Data supplied below:

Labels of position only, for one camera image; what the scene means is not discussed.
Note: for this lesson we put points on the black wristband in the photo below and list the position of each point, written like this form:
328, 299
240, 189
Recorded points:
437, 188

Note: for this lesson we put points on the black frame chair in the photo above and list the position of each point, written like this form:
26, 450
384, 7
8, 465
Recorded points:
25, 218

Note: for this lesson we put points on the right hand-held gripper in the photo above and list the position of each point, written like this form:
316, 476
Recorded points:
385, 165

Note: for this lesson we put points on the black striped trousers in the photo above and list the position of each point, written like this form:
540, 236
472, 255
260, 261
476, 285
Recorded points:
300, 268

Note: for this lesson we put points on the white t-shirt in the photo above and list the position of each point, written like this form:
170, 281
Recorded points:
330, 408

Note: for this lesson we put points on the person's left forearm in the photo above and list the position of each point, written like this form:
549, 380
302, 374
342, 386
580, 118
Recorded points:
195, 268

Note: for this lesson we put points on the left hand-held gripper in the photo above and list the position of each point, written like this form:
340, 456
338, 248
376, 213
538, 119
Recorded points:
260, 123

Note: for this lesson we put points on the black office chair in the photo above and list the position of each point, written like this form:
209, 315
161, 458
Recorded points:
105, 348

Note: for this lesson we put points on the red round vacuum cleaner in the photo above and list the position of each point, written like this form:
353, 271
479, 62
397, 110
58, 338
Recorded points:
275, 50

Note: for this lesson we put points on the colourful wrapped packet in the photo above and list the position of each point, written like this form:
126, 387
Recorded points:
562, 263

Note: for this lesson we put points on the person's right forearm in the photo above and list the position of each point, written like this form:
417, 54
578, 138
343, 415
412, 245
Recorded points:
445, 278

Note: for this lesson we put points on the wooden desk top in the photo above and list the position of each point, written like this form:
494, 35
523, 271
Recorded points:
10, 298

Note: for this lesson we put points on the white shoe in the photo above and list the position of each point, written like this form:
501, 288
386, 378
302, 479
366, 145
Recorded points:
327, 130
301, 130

End of Data supplied.

→ About this exercise
Compute the number of lines in the records that contain the string "gripper", and return that number alone.

→ Output of the exercise
2